What the task asks >> The line containing "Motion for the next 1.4" marks the start. Return it and every later line of the listing below exactly, ending with the last one.

*** Material shown Section Begins ***

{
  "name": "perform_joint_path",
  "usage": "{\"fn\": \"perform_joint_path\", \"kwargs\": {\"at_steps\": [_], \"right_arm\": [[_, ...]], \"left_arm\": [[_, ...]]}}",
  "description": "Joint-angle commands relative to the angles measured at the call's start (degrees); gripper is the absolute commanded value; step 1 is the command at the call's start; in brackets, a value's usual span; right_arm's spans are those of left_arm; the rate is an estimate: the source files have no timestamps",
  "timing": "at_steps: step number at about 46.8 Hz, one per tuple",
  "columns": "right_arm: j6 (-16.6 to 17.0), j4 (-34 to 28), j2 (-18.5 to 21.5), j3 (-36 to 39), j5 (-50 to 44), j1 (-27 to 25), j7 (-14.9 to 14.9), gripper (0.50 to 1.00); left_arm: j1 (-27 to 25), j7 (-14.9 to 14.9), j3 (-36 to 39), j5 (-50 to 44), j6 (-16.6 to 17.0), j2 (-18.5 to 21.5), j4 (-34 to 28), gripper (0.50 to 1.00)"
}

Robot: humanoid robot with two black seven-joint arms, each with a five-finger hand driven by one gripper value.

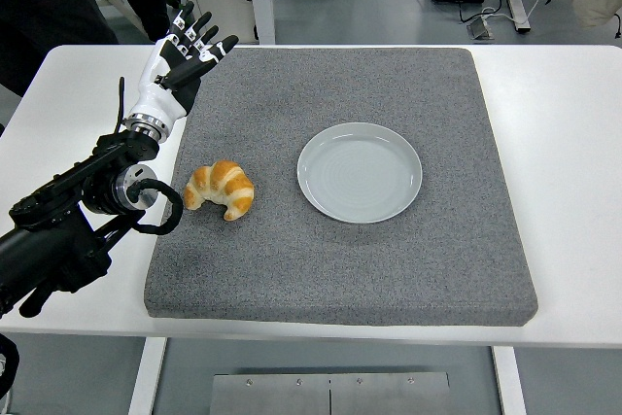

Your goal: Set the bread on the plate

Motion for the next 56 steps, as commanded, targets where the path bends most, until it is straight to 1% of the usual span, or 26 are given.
{"fn": "perform_joint_path", "kwargs": {"at_steps": [1, 24, 31, 42, 56], "right_arm": [[0.00, -0.05, 0.00, 0.00, 0.00, 0.00, 0.00, 1.000], [0.00, 0.03, 0.00, 0.00, 0.00, -0.09, 0.00, 1.000], [0.00, -0.05, 0.00, 0.00, 0.00, -0.09, 0.00, 1.000], [0.00, -0.05, 0.00, 0.00, 0.00, 0.00, 0.00, 1.000], [0.00, 0.03, 0.00, 0.00, 0.00, 0.00, 0.00, 1.000]], "left_arm": [[0.10, -0.11, 0.10, 0.03, 0.00, 0.00, -0.01, 0.965], [0.18, -0.11, -0.60, -0.06, -0.18, 0.00, -0.01, 0.965], [0.18, -0.11, -0.60, -0.15, -1.67, 0.00, -0.01, 0.965], [0.10, 0.07, -0.51, -0.15, -1.67, 0.00, 0.08, 0.965], [0.10, -0.02, 0.01, -0.06, -0.18, -0.88, 0.43, 0.965]]}}
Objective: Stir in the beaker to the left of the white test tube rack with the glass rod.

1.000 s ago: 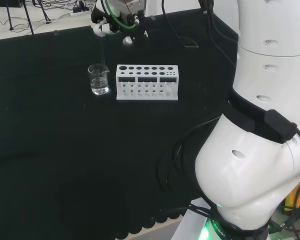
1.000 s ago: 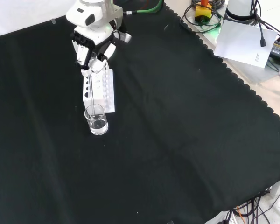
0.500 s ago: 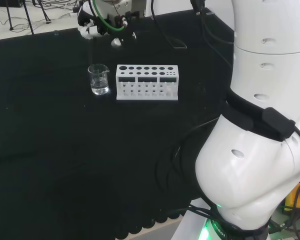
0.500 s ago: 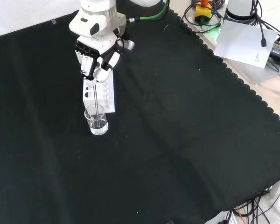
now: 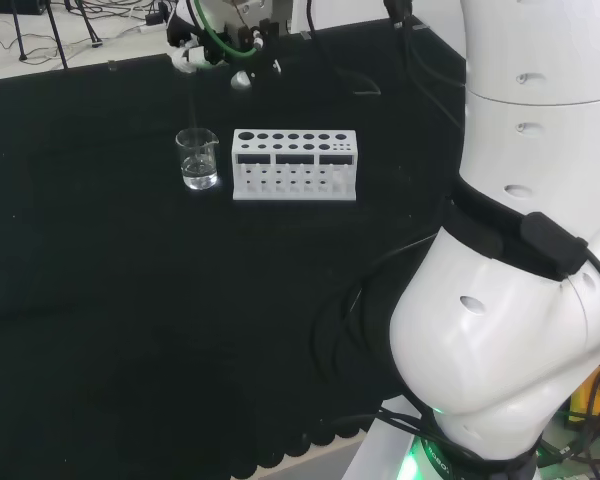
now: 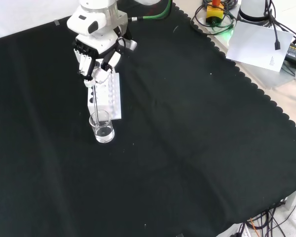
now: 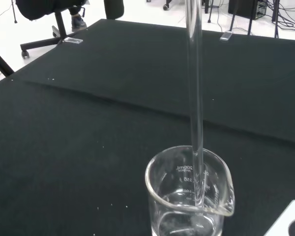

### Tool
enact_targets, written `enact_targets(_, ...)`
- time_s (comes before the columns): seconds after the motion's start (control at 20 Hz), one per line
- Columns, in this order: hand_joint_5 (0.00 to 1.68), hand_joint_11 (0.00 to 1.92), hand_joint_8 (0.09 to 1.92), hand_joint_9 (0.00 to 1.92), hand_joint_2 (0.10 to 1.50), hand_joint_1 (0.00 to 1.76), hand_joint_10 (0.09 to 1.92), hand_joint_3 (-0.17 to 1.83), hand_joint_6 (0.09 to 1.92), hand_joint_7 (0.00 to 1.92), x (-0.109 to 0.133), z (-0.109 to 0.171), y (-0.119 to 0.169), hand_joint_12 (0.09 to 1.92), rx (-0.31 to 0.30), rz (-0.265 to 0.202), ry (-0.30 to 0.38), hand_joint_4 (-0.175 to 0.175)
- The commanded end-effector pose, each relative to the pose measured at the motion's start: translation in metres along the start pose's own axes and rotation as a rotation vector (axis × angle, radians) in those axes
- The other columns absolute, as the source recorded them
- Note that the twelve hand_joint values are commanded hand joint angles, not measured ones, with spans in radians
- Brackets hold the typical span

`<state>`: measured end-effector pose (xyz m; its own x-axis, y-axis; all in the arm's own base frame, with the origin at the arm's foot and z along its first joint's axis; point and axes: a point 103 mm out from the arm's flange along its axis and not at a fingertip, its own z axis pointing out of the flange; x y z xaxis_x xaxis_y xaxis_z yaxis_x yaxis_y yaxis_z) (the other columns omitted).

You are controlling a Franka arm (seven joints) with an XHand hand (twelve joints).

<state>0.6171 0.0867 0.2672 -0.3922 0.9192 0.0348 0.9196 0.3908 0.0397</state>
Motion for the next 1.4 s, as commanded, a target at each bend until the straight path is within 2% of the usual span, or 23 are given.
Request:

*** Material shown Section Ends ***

Result of this task >>
Motion for the next 1.4 s, as commanded, a target at each bend until the straight path is within 2% of the usual span, or 23 are given.
Request:

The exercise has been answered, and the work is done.